WORK INSTRUCTIONS:
When the line with "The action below" appears below, start repeating lines exactly, and keep going through the line with "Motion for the"; add nothing outside that span.

** Opening INPUT DATA block **

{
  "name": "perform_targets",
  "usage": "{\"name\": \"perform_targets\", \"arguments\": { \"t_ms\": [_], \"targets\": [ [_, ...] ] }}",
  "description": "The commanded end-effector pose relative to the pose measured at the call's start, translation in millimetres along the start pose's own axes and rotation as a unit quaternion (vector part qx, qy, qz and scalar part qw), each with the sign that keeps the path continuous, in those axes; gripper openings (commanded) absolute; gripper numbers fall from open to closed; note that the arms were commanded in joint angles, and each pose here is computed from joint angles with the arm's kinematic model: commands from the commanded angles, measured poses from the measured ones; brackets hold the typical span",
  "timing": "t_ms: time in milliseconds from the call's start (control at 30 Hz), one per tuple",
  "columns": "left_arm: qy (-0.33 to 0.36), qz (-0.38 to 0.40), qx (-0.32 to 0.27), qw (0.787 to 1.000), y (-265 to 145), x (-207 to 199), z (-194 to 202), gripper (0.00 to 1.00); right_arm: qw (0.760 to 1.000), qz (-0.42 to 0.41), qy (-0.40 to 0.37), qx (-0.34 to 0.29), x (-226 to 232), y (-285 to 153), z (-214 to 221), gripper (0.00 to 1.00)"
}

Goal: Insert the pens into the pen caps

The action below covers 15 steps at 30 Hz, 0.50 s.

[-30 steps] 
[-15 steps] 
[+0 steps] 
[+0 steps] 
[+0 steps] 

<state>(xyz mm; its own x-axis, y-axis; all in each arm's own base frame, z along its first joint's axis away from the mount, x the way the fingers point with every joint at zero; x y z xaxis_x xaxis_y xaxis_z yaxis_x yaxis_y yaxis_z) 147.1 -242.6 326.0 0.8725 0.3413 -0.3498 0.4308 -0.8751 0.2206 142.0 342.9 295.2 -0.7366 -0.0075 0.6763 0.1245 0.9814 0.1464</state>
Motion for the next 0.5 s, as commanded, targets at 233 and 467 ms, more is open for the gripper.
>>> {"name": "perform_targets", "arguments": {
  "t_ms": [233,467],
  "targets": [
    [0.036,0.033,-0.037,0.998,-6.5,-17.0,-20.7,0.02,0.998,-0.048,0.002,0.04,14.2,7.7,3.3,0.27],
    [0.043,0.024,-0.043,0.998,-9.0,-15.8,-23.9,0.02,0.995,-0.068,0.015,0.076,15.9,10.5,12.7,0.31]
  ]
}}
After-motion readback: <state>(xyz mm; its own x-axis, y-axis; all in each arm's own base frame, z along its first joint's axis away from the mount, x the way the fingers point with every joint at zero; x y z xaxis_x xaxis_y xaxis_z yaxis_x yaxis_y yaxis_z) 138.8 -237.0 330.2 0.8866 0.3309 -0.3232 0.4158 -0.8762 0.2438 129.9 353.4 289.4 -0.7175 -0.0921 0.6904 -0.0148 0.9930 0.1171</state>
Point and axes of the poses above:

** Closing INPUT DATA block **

TASK OUTPUT:
The action below covers 15 steps at 30 Hz, 0.50 s.

[-30 steps] 
[-15 steps] 
[+0 steps] 
[+0 steps] 
[+0 steps] 

<state>(xyz mm; its own x-axis, y-axis; all in each arm's own base frame, z along its first joint's axis away from the mount, x the way the fingers point with every joint at zero; x y z xaxis_x xaxis_y xaxis_z yaxis_x yaxis_y yaxis_z) 147.1 -242.6 326.0 0.8725 0.3413 -0.3498 0.4308 -0.8751 0.2206 142.0 342.9 295.2 -0.7366 -0.0075 0.6763 0.1245 0.9814 0.1464</state>
Motion for the next 0.5 s, as commanded, targets at 233 and 467 ms, more is open for the gripper.

What appears above is the full answer.